生きるか死ぬかのアルジェリア人と比べて、フランス人の踊りにふける若者の優雅なこと。
三人目の女性(ジャフィーの妻)は空港へ。
30分後、3箇所で次々に爆発が起きる。
フランス人にも多数の死傷者が出た。
1957年1月10日、特命警視監より「反乱分子を一掃せよ」と、軍隊派遣の要請がなされる。

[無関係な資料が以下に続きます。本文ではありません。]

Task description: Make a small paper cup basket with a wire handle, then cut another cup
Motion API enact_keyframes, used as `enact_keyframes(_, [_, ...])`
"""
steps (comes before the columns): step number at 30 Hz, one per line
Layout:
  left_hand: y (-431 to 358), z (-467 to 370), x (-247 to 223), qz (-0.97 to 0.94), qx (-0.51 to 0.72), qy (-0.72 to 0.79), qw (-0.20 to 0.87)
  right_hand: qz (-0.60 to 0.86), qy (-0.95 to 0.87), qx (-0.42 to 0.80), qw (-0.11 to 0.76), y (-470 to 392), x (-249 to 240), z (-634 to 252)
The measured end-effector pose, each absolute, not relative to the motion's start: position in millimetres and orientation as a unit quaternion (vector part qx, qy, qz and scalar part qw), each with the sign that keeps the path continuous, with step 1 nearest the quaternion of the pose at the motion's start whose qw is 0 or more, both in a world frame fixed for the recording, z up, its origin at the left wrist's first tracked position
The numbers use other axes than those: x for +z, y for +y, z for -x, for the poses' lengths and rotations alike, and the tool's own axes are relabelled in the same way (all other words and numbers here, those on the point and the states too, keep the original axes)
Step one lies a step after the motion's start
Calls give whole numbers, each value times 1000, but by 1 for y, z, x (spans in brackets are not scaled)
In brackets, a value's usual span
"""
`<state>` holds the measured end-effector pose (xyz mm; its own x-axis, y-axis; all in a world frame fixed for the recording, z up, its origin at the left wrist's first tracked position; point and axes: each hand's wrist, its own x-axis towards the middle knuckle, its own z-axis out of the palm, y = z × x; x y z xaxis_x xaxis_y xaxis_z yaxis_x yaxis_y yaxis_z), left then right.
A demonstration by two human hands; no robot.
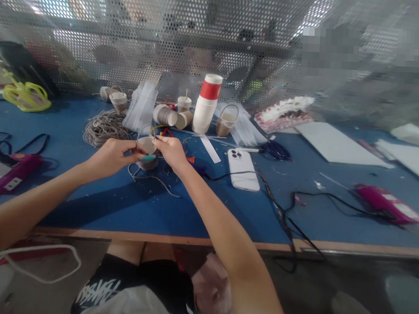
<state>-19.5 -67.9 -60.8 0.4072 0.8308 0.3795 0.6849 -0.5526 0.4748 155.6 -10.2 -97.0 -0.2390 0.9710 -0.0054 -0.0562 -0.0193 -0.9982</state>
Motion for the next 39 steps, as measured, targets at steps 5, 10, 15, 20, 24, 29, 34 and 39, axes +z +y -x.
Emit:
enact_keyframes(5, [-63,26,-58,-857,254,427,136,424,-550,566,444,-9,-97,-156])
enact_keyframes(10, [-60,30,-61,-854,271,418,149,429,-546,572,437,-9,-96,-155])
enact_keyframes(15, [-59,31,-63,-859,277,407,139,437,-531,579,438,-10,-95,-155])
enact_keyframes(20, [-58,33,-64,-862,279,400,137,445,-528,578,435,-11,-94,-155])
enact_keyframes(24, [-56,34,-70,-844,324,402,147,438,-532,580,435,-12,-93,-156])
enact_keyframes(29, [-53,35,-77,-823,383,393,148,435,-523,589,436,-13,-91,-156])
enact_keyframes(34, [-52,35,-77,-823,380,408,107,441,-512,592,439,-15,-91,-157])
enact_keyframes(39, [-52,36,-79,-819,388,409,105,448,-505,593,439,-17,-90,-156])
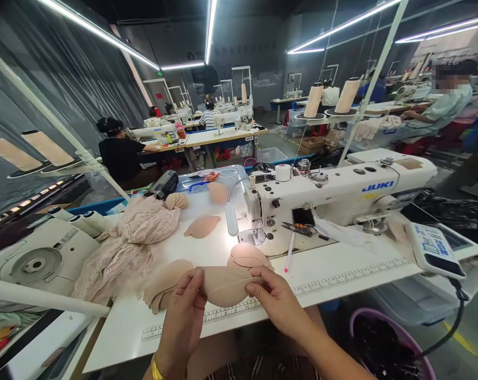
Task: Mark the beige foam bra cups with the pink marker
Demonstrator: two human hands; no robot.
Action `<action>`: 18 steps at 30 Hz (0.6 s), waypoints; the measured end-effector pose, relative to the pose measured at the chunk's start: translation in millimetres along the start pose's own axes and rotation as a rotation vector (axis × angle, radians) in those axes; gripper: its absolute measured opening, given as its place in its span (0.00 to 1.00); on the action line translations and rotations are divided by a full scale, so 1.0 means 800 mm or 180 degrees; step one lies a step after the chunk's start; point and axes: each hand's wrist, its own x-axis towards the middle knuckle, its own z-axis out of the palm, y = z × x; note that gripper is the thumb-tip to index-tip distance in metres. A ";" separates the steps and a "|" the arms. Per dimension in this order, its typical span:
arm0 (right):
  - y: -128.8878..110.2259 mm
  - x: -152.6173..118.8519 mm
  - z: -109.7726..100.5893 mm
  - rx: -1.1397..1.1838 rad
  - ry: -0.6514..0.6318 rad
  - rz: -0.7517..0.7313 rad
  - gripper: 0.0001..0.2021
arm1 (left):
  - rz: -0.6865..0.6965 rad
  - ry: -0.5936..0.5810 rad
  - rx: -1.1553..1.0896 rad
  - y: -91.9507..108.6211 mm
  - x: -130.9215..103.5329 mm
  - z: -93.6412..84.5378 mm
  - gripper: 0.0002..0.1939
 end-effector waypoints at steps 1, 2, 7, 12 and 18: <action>-0.001 0.001 0.002 -0.0004 0.0049 0.0017 0.16 | 0.0061 0.0173 -0.0109 0.000 0.002 0.005 0.23; -0.002 0.002 0.004 0.0017 0.0107 0.0031 0.16 | 0.0146 0.0378 -0.0235 -0.002 0.004 0.010 0.23; -0.009 0.004 0.022 0.0255 0.0225 0.0047 0.17 | 0.0507 0.0869 -0.0579 -0.009 0.013 0.033 0.30; -0.007 0.019 0.004 0.0263 0.0653 0.0236 0.24 | 0.1020 0.0980 -0.0470 0.025 0.032 0.013 0.22; 0.013 0.041 -0.038 -0.0891 0.1075 0.0351 0.25 | 0.0862 0.1458 -0.0096 0.067 0.055 -0.085 0.11</action>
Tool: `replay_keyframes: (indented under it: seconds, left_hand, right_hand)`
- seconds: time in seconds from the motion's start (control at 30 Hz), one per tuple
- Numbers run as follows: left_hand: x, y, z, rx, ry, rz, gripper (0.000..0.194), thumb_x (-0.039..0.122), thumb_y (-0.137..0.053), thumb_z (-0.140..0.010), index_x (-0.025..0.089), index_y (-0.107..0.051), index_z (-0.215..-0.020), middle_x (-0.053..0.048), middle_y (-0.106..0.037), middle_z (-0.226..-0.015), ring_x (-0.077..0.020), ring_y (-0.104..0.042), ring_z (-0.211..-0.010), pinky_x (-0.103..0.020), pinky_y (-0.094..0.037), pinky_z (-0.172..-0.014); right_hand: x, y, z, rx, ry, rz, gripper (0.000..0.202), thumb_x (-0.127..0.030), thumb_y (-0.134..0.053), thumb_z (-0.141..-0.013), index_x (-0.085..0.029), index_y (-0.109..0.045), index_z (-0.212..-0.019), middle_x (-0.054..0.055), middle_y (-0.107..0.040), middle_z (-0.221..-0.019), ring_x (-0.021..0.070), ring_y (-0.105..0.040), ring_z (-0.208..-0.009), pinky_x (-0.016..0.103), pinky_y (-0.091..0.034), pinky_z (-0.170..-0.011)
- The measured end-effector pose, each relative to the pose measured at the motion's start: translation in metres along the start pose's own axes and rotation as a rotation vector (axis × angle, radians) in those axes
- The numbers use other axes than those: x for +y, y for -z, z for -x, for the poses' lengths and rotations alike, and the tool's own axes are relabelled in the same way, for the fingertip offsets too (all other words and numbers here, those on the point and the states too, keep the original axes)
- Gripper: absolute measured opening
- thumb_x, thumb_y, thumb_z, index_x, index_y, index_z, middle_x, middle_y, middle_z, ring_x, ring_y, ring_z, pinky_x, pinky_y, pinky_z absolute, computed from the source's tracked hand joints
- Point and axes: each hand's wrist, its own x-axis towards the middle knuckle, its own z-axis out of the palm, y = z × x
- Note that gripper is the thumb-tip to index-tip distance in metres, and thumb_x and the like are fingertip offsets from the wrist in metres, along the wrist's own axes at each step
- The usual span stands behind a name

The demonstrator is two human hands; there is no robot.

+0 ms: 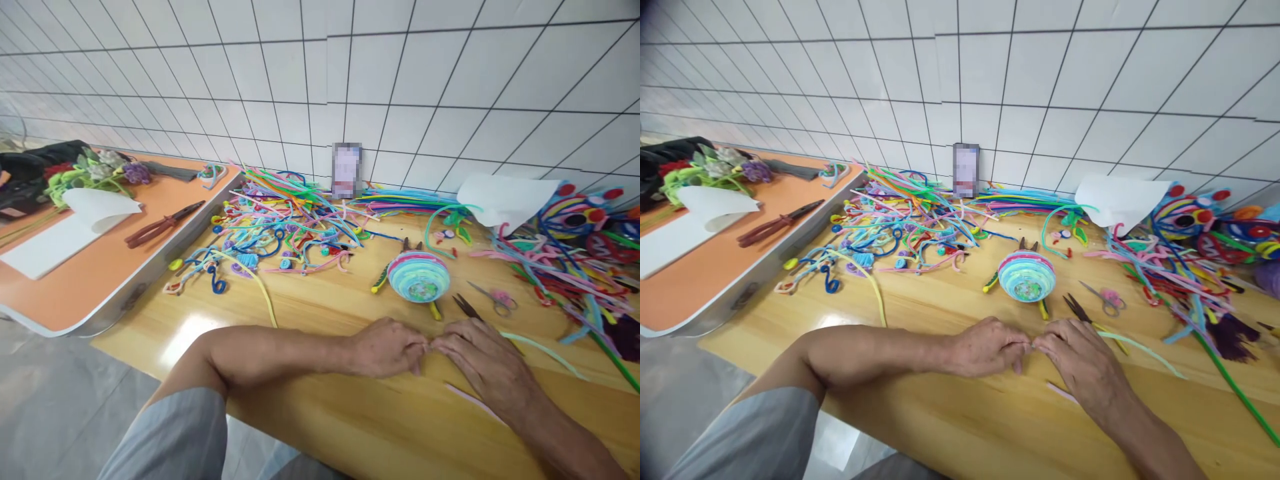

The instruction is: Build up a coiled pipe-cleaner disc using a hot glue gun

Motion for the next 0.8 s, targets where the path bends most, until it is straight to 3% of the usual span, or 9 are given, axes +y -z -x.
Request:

サングラスを掛け、長身のアイソップ・マチュー陸軍中佐が乗り込んで来る。
まるで、戦後日本にやって来たマッカーサー元帥のようだ。
中佐曰く、「1日平均4.2件のテロが起きているが、40万人のアラブ人のうちテロ行為を行なっている者はごく少数だ。それをあぶり出し、壊滅させる。」
中佐は、検問所を隠し撮りした映像を見る。
「この中にテロリストがいるはずだ。」
そして、組織の構造はピラミッド状になっているという。
中佐が黒板に書いた図は、ちょうどネズミ講の組織と同じだ。
末端の者は、上部の者の顔も名前も知らない。
幹部を探し出すには、尋問しかない。
さらに、「人道的配慮はしない」という。
これがヒドイのだが。
対象はカスバの全住民だ。
FLNが声明を発表する。
アルジェリア問題が国連総会の議題に上る。我々は勝利した。国際社会に訴えるために8日間のゼネストを行う。その間の攻撃は中止する。我々の団結力を示せ。」
「我々は勝利した」というのは、安田講堂の時計台から山本義隆も叫んだ言葉だが、全共闘は勝利しなかった。
違いは、一般国民を巻き込むことが出来たか否か。
民族の独立というのは、イデオロギーじゃないんだな。
カスバの全住民がゼネストに参加し、街は静まり返った。
これによって、フランスの敵は、ごく一部の組織分子ではなく、アルジェリア人全体になってしまったのだが。
さあ、これからどうなる?
後半は、いよいよ戦いが泥沼化する。
フランス軍は、アルジェリア人の組織をサナダムシに例える。
末端を幾ら切っても、頭(リーダー)が残っていれば、組織は再生するというのだ。
フランス軍は、組織の幹部を聞き出すために、拷問を行う。
更に、一般市民に平気で発泡する。
残虐行為を行なったのは、ナチスだけじゃないということだ。
最後に、冒頭のアリが隠れている所へフランス軍が突入して来るのだが。
何と、フランスの将軍が「見物」に来るんだな。
人の命を何だと思っているのだろう。
この映画は、終始ドキュメンタルで、感傷的な表現はない。
一方的に、お涙頂戴のように、アルジェリア人側に感情移入させるような描き方はしていない。
だからこそ、支配者側の残虐性が、よりリアルに浮かび上がって来るのだが。
本作を見ると、日本はつくづく平和だと思う。
でも、沖縄を見れば、本作と同じ問題を抱えていることが分かるはずなのだが。
ベネチア国際映画祭金獅子賞受賞。